**Collection entries**
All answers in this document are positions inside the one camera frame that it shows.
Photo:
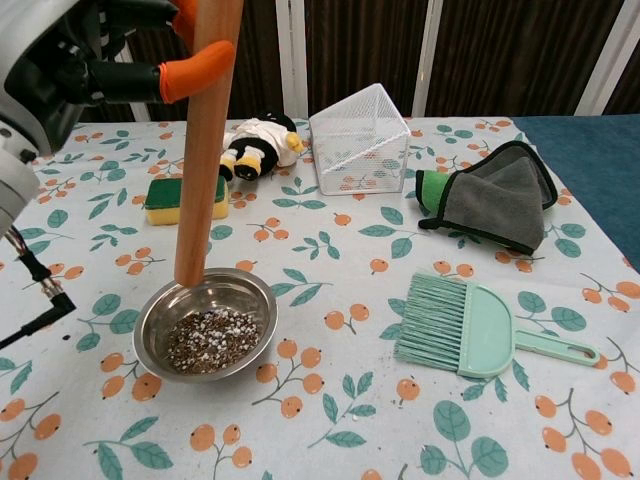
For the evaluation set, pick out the wooden rolling pin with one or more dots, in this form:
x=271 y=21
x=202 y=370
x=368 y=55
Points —
x=200 y=200

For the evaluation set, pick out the green object under cloth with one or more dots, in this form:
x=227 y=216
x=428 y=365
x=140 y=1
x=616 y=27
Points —
x=431 y=187

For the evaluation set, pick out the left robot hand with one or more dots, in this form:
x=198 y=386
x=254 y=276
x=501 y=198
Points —
x=115 y=80

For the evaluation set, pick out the mint green hand brush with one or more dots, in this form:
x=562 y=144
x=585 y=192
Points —
x=485 y=325

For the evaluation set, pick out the brown soil with white perlite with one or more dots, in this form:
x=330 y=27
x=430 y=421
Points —
x=210 y=342

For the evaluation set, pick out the floral tablecloth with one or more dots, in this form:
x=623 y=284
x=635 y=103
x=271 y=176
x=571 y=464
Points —
x=320 y=250

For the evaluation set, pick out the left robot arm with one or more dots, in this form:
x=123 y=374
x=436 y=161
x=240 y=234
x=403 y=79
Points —
x=10 y=190

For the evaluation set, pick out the green yellow sponge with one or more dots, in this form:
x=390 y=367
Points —
x=162 y=200

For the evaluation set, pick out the stainless steel bowl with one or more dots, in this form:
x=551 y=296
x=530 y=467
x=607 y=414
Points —
x=225 y=295

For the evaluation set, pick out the grey cloth black trim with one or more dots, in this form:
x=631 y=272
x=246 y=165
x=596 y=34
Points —
x=495 y=205

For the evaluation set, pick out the black white plush doll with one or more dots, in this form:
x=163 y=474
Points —
x=260 y=145

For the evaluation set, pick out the white partition frame post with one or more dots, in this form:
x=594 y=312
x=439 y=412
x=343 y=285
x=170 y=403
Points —
x=291 y=60
x=602 y=60
x=426 y=60
x=139 y=112

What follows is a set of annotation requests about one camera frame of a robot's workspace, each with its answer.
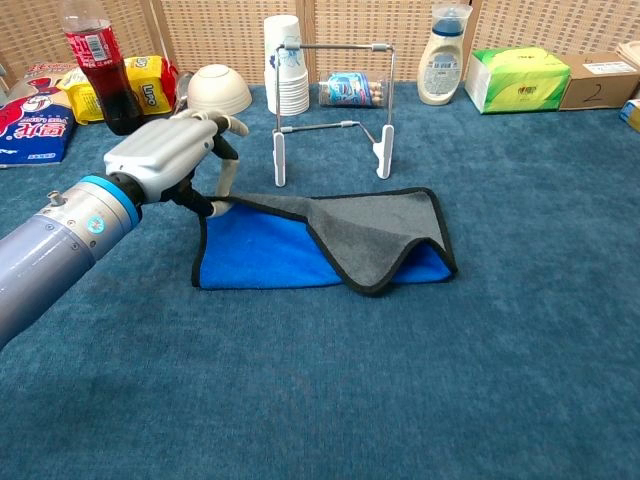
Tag grey and blue cloth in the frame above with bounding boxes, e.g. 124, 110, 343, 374
191, 186, 459, 298

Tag red white blue food bag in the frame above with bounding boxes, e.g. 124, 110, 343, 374
0, 62, 79, 170

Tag clear biscuit tube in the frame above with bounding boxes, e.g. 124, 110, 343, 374
318, 71, 390, 109

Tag beige lidded food container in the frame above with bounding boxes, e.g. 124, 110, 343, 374
614, 40, 640, 69

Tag cream bottle blue cap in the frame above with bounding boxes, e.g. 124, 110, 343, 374
417, 3, 474, 107

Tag yellow Lipo biscuit pack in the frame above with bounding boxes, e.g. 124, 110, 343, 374
55, 54, 180, 126

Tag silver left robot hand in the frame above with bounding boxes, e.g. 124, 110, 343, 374
102, 108, 250, 219

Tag stack of paper cups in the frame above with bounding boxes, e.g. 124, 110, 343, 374
263, 14, 311, 117

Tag white metal rack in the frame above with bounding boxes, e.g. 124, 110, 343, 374
272, 42, 397, 188

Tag bamboo folding screen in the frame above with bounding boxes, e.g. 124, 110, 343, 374
0, 0, 640, 94

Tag metal spoon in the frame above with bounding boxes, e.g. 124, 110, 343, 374
172, 70, 195, 116

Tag brown cardboard box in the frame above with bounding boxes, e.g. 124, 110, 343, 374
558, 52, 640, 112

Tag blue carpet table cover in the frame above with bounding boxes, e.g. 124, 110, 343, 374
0, 82, 640, 480

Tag cola bottle red label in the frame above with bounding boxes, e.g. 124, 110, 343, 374
60, 0, 147, 137

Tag cream bowl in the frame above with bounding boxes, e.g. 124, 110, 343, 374
186, 63, 254, 115

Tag green tissue box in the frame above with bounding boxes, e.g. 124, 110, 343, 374
464, 46, 572, 115

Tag orange carton box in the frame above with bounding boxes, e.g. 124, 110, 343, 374
618, 98, 640, 133

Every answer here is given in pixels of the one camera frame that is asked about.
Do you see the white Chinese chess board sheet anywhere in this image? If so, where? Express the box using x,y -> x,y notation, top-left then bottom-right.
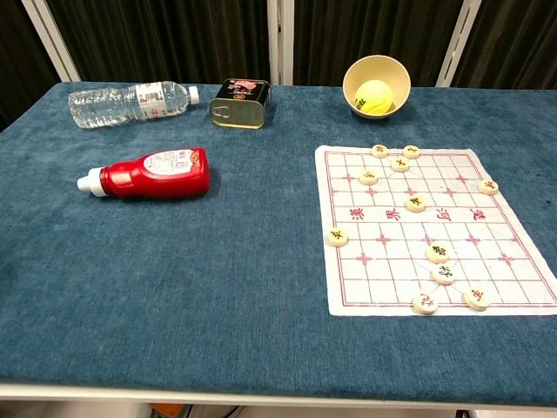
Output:
314,145 -> 557,318

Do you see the blue fabric table cloth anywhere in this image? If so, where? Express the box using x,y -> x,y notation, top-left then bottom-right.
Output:
0,81 -> 557,408

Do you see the black gold tin can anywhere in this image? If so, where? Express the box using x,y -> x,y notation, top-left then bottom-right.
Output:
209,78 -> 272,130

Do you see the red ketchup squeeze bottle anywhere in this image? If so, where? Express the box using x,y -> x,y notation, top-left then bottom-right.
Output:
77,147 -> 211,200

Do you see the yellow tennis ball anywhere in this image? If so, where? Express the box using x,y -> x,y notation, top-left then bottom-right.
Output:
354,79 -> 395,115

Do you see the cream round bowl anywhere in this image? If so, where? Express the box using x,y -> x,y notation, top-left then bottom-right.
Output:
342,54 -> 413,120

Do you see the clear plastic water bottle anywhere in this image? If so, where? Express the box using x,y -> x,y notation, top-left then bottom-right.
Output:
68,80 -> 201,130

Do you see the black pleated curtain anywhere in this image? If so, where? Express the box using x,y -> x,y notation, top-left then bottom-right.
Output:
0,0 -> 557,131

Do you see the white frame post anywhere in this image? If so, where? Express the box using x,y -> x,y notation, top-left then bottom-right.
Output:
434,0 -> 483,87
20,0 -> 83,83
266,0 -> 296,86

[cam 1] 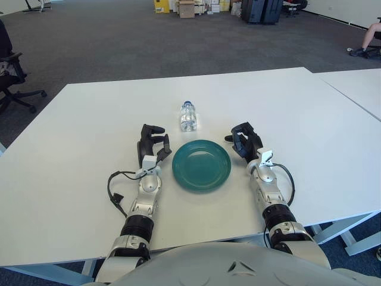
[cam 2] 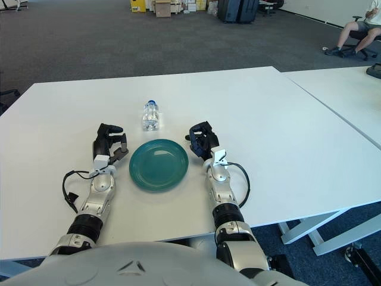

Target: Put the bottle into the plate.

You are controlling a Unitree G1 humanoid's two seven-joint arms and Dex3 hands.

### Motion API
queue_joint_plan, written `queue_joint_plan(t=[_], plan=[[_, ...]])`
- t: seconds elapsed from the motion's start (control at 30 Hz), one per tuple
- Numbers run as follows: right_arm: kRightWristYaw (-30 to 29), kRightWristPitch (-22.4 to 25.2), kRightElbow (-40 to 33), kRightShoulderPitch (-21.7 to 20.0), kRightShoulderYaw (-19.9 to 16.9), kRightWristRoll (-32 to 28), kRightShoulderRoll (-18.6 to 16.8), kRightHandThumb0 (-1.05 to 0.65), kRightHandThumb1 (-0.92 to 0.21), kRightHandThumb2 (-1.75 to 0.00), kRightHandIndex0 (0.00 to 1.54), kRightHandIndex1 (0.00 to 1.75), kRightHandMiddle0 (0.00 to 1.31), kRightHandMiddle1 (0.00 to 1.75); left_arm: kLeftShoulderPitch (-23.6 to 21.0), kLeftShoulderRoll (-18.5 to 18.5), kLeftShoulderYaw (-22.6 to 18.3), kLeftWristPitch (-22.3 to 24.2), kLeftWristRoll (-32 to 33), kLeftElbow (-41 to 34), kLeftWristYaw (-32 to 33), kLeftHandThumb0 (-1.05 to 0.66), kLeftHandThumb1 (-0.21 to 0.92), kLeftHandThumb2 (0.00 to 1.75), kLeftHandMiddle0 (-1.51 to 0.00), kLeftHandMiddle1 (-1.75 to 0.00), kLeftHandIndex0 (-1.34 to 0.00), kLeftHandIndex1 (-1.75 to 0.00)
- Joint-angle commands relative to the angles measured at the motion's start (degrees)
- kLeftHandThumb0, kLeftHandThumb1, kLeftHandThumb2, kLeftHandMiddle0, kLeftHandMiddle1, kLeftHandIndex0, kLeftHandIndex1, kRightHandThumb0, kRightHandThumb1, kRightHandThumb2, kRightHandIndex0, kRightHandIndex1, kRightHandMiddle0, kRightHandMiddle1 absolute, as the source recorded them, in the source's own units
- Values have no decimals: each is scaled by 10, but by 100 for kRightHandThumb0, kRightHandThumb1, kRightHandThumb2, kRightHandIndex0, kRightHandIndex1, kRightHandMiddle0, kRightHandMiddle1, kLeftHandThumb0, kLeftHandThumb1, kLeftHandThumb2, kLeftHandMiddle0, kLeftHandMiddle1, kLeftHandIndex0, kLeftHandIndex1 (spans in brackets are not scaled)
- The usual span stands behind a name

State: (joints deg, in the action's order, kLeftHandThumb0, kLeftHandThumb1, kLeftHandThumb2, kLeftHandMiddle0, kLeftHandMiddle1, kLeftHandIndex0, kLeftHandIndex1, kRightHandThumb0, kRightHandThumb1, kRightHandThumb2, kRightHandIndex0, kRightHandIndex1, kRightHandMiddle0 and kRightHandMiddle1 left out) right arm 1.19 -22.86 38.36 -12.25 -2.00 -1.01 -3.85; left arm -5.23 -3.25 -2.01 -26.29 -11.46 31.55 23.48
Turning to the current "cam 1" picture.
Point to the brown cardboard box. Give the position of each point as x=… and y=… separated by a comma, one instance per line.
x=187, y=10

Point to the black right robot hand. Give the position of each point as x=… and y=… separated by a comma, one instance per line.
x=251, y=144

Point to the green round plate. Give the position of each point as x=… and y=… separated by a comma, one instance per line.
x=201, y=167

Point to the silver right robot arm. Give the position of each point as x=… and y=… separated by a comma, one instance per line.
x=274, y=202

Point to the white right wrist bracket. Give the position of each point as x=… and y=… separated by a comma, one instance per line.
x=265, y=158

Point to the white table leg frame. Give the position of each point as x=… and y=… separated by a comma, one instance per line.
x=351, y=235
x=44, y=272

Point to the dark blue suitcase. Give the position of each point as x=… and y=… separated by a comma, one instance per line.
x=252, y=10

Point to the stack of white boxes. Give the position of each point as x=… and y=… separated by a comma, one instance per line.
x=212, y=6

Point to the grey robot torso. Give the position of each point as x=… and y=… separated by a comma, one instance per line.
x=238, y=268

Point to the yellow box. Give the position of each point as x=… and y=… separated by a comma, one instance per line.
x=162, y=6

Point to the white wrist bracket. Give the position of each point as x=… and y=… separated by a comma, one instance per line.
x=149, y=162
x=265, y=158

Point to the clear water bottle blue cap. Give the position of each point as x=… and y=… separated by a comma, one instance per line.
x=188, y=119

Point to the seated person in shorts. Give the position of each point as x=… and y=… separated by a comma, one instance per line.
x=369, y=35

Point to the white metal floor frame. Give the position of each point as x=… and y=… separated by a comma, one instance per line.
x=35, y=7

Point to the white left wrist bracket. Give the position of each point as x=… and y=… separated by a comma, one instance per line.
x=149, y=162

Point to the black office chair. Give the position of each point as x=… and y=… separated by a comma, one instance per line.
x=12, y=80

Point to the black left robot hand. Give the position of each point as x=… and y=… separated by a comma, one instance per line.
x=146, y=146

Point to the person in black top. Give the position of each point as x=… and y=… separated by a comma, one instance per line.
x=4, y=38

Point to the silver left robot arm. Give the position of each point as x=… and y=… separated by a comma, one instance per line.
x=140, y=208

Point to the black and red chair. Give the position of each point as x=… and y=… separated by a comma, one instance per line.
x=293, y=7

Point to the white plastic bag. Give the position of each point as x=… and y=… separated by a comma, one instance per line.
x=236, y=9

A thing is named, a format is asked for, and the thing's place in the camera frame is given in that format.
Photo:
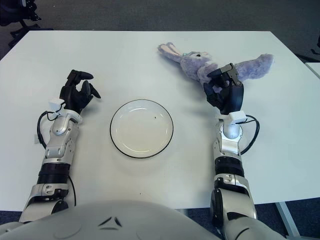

**Work to complete**
Report every line of the records that contains the word "then".

**Result of this task**
Do you see the white Chinese chess board sheet anywhere in this image? If so, where? Express the box using x,y -> x,y notation, top-left then bottom-right.
Do you see the blue fabric table cloth anywhere in this image? If so, where? Express the box using x,y -> x,y notation, top-left then bottom-right.
Do you see the black gold tin can anywhere in this image? If so, where? Express the box using x,y -> x,y notation, top-left then bottom-right.
Do you see the red ketchup squeeze bottle anywhere in this image? If so, where? Express the box using x,y -> x,y notation, top-left then bottom-right.
Do you see the yellow tennis ball anywhere in this image? If so, where? Express the box using x,y -> x,y notation, top-left then bottom-right.
Do you see the cream round bowl anywhere in this image? If so, where? Express the box using x,y -> x,y notation, top-left then bottom-right.
Do you see the clear plastic water bottle anywhere in this image? If so, where? Express the box using x,y -> x,y notation, top-left then bottom-right.
Do you see the black pleated curtain anywhere in this image? If so, where? Express the box using x,y -> x,y notation, top-left then bottom-right.
Do you see the white frame post anywhere in this image? If so, where? Express the box using x,y -> x,y notation, top-left then bottom-right.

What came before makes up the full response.